Before any treatment is offered, you will undergo three separate evaluations: a medical evaluation with our consultant anaesthesiologist, a psychiatric evaluation with our consultant psychiatrist, and a psychological evaluation with your KAP therapist. These three assessments together determine whether the programme is appropriate for you and, if so, how it should be tailored to your specific needs.

3. Preparation

If we proceed, the first phase of treatment is preparation. You will work with your KAP therapist over a structured series of sessions to build a strong therapeutic relationship, clarify what you are hoping to address, develop the framework you will draw on during the medicine sessions themselves, and answer any questions you have about the experience ahead of you.
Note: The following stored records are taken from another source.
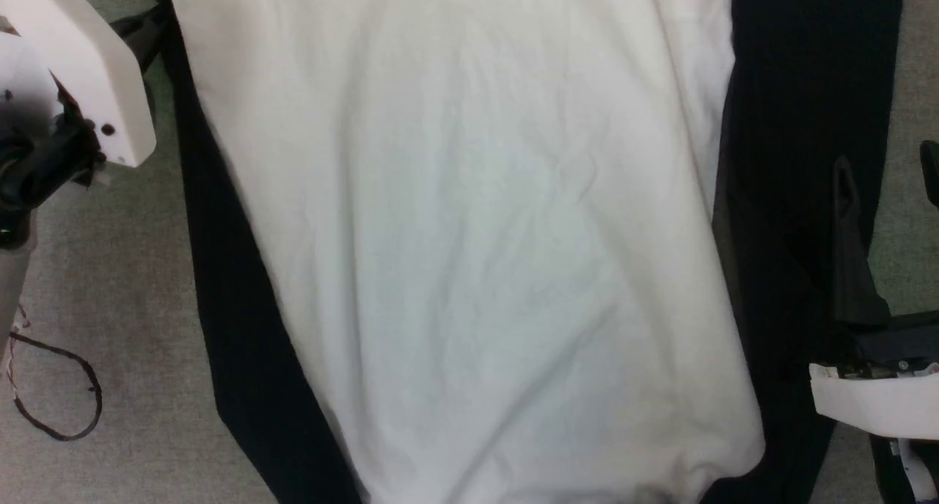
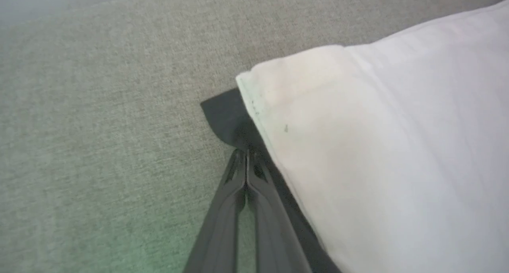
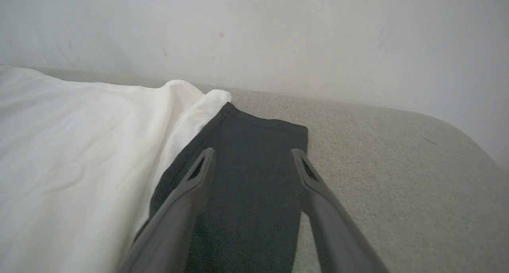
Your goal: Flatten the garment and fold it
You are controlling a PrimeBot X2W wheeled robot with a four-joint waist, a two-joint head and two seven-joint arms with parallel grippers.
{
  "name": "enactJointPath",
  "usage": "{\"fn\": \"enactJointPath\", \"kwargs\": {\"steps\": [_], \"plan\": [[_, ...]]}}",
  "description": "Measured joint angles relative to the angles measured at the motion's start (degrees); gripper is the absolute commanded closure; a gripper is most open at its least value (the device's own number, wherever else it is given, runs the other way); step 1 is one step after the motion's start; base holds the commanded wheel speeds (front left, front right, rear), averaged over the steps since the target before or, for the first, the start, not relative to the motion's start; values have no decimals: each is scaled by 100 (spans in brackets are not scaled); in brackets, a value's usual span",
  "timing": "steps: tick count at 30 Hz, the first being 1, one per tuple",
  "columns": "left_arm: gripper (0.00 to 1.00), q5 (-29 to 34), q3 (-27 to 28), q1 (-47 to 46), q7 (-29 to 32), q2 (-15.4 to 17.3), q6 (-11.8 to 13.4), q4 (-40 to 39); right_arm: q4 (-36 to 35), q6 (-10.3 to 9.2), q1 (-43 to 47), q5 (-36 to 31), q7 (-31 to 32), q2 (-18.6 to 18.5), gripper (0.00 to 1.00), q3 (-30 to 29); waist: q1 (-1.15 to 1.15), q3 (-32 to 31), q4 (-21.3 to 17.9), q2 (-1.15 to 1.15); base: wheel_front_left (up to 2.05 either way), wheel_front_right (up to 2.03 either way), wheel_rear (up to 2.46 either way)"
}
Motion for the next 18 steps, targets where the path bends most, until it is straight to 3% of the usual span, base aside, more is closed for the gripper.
{"fn": "enactJointPath", "kwargs": {"steps": [12,18], "plan": [[100,-151,301,44,-759,-234,2,210,207,0,2,102,-58,-1,0,-77,1,-291,-27,0,0,0,0],[100,-376,686,609,-1187,-190,136,-78,427,0,69,216,-136,0,0,-87,1,-742,20,0,0,0,0]]}}
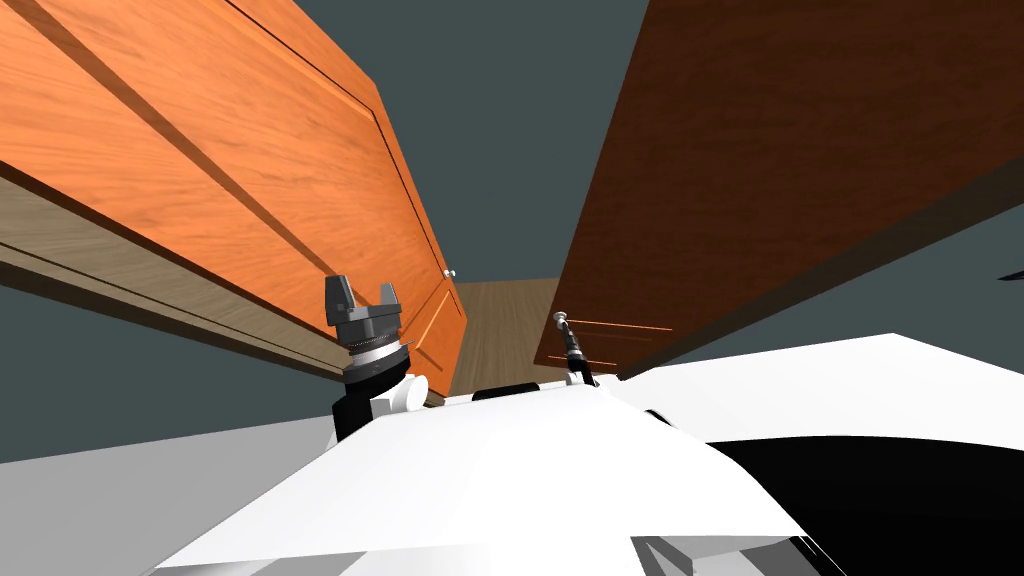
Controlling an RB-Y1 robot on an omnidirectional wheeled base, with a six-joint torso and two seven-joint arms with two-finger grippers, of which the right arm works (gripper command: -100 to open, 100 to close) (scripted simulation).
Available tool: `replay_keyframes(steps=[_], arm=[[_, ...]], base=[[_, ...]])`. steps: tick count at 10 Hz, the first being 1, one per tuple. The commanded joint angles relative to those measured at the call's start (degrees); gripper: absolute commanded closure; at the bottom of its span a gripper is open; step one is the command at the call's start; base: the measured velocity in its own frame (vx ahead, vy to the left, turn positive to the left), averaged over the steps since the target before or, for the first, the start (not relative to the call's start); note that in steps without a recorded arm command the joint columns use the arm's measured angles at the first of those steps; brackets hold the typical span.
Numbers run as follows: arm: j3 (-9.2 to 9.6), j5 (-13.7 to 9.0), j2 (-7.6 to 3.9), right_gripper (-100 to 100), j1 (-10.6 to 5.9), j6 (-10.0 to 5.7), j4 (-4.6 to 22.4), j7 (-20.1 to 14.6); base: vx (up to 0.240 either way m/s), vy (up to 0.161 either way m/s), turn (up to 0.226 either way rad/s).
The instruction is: Push the door open
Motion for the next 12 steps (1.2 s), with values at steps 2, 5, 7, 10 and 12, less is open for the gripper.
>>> replay_keyframes(steps=[2, 5, 7, 10, 12], arm=[[-0.27, 1.2, -1.76, -100, 0.77, -1.53, 1.6, 4.4], [-0.42, 1.8, -2.61, -100, 1.23, -2.10, 2.2, 7.6], [-0.70, 2.9, -4.31, -100, 2.16, -3.24, 3.2, 11.3], [-0.97, 4.0, -5.95, -100, 3.07, -4.33, 4.3, 15.7], [-1.10, 4.6, -6.73, -100, 3.49, -4.85, 4.8, 18.7]], base=[[-0.014, 0.071, -0.008], [-0.005, 0.059, -0.008], [-0.009, 0.060, -0.009], [-0.006, 0.068, -0.009], [-0.008, 0.056, -0.009]])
Preparation is not optional. It is a foundational part of how the programme works, and the quality of your preparation directly affects the quality of the therapeutic work you can do.

4. The Active Treatment Phase

The active treatment phase combines two integrated modalities, delivered in parallel.

The ketamine and KAP sessions. Ketamine is administered intramuscularly or intravenously, depending on what is clinically appropriate for you, in a calm and supervised therapy room. Your KAP therapist remains with you throughout. The therapist’s role during the medicine session itself is not to direct your experience, but to hold space for you. The deeper conversation, processing, and meaning-making come afterwards, during the integration sessions.

The TMS course. Alongside the ketamine and KAP sessions, you will undertake a structured course of TMS, scheduled to align with the neuroplastic window opened by the ketamine and to support the brain’s adaptation to the changes underway. Each TMS session is brief and sits comfortably within a normal day.

5. Integration

Each medicine session is followed by integration sessions with your KAP therapist. This is where the actual therapeutic work happens. Insights, images, emotions, and memories that emerged during the medicine session are explored in depth, and your therapist helps you make sense of them and translate them into changes you can sustain in your everyday life. Without integration, the benefits of ketamine tend to fade. With it, they have the opportunity to take root.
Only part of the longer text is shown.